May the nourishment we pour into others somehow also pour into ourselves.
May we acknowledge what’s within us, whether ache or complete awe.
May we no longer force away the parts of ourselves asking for tenderness.
May our capacity to be with what’s real become wider and wider, ever-expanding.
May our willingness to tend to the grief make room for so much more joy.
May we remember there is always, always, always space for both.
As always, thank you for being here.
△ On nurturing capacious hearts
△ Kindness by Naomi Shihab Nye
△ ‘All I’ve learned, I’ve learned because the abyss swallowed me’

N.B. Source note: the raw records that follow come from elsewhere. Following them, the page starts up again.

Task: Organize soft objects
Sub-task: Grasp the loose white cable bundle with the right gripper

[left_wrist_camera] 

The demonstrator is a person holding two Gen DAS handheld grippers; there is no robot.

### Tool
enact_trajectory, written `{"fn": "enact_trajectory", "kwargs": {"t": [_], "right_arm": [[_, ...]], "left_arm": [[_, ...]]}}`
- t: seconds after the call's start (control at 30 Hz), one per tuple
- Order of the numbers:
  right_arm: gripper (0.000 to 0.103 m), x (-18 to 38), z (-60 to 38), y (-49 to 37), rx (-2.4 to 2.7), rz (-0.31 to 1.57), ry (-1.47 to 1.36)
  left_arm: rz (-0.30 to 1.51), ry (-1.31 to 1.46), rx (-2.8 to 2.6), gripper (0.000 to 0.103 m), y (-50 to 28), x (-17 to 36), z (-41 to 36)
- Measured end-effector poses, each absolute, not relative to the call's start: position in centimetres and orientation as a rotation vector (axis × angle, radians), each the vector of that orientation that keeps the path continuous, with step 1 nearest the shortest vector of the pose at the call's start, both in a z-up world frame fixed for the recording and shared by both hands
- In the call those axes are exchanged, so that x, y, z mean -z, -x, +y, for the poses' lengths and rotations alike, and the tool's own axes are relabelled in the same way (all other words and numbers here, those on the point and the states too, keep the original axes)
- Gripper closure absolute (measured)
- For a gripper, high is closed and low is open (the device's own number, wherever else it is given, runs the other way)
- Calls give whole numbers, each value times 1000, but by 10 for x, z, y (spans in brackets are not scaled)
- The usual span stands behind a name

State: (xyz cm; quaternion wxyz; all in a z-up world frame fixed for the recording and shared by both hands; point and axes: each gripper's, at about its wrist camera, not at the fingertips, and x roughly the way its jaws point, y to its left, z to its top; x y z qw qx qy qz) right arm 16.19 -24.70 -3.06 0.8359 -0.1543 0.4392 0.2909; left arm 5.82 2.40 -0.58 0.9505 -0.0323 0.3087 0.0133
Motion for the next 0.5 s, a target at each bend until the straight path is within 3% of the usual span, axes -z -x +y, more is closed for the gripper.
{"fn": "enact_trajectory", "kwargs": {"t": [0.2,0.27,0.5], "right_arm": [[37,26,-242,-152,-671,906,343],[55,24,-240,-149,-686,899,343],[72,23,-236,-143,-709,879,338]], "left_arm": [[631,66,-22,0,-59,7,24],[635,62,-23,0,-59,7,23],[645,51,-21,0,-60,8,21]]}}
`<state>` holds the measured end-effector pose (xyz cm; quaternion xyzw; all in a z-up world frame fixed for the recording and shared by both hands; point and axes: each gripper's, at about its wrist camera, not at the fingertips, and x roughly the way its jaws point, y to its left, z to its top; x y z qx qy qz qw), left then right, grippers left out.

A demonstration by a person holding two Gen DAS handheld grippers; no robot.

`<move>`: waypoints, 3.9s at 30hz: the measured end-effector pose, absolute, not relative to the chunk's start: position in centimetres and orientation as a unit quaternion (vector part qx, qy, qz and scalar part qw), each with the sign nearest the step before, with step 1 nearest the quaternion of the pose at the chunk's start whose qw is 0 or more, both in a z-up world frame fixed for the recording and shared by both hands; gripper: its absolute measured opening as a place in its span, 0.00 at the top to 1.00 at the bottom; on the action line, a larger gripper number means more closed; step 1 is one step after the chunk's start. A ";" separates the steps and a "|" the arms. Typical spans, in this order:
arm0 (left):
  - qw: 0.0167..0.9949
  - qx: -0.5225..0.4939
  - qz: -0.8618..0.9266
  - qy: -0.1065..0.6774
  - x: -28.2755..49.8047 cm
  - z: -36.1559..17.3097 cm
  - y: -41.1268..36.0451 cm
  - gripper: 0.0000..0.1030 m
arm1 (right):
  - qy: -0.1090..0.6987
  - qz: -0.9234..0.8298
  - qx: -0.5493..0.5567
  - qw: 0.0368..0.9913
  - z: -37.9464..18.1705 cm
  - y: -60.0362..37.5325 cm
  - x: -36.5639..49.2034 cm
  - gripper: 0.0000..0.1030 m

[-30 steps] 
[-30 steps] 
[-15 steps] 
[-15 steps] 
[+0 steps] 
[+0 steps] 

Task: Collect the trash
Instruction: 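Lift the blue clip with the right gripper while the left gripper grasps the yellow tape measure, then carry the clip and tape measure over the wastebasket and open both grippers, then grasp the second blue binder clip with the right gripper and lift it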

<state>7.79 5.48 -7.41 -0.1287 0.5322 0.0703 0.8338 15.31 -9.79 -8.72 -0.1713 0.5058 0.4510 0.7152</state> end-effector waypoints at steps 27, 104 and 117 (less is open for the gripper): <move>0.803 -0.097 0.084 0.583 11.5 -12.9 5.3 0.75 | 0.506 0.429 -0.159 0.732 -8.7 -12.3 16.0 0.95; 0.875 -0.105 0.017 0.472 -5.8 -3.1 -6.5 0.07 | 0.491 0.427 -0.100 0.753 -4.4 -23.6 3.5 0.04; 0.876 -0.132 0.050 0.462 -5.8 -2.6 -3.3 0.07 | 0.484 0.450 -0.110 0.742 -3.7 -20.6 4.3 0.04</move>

△ My growing collection of Nicole Lavelle stickers
△ Changing your heart towards pain
△ Revisiting this exploration of our roles in change
△ Being her mom.
With care,
Lisa
I often wonder if singing, like writing, creates a third space, as is the case of any art that is designed to be shared. And when we sing something beautiful, to someone that we love, we get to dance in the spaces between together- that are filled with love and loss and grief and hope and all the things that make us human. I feel like singing, especially during moments just before sleep, when it is peaceful, creates a thin place.
Thank you for this writing- it is truly beautiful. Much love to you xx
This is beautiful Lisa. It reaches the tender place in me that feels grief over my decision to not have biological kids. As someone with mental and physical health issues, the cost to my wellbeing feels too high. But the grief lingers. I appreciate your acknowledgment that some aches will always be there and that’s ok.